Assignment | For each line of the data below that holds "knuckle", copy the line.

___ Records for the exercise ___

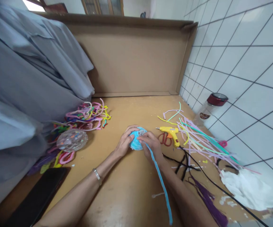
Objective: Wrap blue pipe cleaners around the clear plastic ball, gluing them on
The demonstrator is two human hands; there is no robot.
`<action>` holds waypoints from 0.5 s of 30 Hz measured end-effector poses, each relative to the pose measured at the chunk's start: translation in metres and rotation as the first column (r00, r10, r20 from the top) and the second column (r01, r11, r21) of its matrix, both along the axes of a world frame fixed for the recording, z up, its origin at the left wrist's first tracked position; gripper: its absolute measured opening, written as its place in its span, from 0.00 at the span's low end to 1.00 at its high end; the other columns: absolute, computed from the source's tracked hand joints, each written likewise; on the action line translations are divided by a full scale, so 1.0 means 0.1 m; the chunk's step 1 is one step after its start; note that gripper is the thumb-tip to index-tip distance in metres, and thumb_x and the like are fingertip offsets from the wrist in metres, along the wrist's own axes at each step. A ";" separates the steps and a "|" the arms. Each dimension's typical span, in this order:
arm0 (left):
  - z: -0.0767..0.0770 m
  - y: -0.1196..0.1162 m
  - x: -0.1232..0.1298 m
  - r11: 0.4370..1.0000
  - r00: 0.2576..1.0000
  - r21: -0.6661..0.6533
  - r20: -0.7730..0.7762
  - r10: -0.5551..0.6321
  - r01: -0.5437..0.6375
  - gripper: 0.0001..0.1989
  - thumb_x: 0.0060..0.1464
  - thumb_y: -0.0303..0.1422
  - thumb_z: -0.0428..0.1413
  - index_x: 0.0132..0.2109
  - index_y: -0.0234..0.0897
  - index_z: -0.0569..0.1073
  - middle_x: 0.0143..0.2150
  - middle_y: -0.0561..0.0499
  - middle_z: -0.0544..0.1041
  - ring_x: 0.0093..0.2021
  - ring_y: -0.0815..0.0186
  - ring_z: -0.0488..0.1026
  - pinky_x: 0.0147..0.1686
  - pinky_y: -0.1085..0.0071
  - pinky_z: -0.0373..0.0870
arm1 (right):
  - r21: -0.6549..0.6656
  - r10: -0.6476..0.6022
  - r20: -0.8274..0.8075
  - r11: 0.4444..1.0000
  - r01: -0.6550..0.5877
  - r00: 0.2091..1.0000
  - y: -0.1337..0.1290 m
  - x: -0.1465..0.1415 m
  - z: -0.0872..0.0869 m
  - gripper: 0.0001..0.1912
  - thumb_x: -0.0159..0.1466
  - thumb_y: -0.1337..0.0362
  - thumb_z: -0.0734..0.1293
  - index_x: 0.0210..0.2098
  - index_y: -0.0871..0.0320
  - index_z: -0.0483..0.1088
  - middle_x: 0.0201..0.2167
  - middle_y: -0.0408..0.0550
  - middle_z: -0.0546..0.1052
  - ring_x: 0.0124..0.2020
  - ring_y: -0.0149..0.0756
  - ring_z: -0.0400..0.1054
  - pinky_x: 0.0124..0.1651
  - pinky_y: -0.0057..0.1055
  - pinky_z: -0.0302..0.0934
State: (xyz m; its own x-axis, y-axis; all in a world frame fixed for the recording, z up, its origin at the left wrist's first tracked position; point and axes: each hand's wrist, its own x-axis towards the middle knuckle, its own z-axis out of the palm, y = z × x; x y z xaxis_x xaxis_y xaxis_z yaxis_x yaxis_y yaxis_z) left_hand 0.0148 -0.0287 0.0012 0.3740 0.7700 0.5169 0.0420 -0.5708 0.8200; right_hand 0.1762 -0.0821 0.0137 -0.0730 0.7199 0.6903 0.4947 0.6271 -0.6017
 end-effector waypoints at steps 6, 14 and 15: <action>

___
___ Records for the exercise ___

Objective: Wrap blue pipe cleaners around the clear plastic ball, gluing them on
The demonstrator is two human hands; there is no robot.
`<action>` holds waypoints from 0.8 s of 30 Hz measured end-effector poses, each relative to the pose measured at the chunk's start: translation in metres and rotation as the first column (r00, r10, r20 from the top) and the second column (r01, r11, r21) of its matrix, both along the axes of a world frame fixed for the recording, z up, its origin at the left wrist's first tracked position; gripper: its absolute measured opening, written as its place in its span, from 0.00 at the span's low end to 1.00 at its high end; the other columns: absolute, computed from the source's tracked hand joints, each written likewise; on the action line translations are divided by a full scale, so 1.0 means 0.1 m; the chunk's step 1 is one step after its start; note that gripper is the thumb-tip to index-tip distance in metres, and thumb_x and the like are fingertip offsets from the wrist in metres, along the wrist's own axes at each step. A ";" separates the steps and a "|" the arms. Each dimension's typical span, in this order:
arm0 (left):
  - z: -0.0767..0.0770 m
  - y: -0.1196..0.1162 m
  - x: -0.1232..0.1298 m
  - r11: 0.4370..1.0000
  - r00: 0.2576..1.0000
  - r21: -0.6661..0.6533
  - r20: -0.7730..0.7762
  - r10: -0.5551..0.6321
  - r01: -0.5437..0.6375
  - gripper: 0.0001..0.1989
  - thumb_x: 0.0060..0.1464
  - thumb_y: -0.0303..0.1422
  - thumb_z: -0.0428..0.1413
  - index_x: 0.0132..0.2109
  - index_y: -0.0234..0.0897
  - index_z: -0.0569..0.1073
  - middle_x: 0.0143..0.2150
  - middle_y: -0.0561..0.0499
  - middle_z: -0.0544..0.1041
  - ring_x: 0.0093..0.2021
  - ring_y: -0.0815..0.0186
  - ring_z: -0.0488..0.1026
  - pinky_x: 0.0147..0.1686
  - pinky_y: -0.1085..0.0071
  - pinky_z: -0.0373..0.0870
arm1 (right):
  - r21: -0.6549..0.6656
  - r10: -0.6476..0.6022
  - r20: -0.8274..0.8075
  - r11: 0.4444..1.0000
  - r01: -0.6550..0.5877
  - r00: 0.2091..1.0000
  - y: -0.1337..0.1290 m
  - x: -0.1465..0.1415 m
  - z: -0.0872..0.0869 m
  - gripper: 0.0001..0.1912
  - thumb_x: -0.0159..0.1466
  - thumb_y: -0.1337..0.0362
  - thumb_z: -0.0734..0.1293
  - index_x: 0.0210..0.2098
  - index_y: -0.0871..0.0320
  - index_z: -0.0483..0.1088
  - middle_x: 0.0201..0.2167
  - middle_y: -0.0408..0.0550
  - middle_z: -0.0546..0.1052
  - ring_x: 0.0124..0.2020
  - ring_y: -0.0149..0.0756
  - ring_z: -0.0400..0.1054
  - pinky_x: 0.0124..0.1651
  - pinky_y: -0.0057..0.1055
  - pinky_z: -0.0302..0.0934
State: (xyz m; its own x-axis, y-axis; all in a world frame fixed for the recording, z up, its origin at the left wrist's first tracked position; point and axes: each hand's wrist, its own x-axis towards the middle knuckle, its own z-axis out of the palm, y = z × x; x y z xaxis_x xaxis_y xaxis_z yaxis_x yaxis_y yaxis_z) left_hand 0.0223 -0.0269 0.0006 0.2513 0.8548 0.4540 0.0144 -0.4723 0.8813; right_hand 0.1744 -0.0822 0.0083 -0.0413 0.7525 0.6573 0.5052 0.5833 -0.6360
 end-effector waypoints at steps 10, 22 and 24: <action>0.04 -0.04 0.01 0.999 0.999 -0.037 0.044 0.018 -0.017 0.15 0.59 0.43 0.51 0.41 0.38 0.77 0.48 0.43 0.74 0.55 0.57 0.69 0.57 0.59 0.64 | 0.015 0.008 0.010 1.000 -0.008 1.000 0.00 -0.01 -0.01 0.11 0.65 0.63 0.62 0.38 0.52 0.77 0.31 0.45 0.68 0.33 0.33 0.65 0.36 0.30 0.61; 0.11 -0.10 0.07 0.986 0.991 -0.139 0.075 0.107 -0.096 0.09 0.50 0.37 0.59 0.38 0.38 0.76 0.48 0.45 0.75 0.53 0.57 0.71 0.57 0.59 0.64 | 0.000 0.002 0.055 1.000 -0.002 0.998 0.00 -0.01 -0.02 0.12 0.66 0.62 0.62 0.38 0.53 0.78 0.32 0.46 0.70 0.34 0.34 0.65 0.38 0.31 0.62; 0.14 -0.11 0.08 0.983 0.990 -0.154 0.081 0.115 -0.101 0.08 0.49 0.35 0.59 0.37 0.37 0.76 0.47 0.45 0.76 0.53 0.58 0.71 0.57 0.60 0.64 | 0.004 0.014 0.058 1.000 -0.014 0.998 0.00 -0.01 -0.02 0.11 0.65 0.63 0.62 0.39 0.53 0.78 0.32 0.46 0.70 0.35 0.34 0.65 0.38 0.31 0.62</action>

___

Solution |
State: (xyz m; its own x-axis, y-axis; all in a world frame fixed for the recording, z up, its origin at the left wrist's first tracked position; point and axes: each hand's wrist, its own x-axis towards the middle knuckle, its own z-axis out of the palm, y = z × x; x y z xaxis_x xaxis_y xaxis_z yaxis_x yaxis_y yaxis_z) left_hand 0.0148 -0.0287 0.0012 0.3740 0.7700 0.5169 0.0420 -0.5708 0.8200; right_hand 0.1762 -0.0821 0.0137 -0.0730 0.7199 0.6903 0.4947 0.6271 -0.6017
State: (xyz m; its own x-axis, y-axis; all in a world frame fixed for the recording, z up, its origin at the left wrist's first tracked position; point and axes: each hand's wrist, its own x-axis towards the middle knuckle, its own z-axis out of the palm, y = z × x; x y z xaxis_x xaxis_y xaxis_z yaxis_x yaxis_y yaxis_z) left_hand 0.0223 -0.0269 0.0006 0.2513 0.8548 0.4540 0.0144 -0.4723 0.8813; right_hand 0.1744 -0.0822 0.0083 -0.0413 0.7525 0.6573 0.5052 0.5833 -0.6360

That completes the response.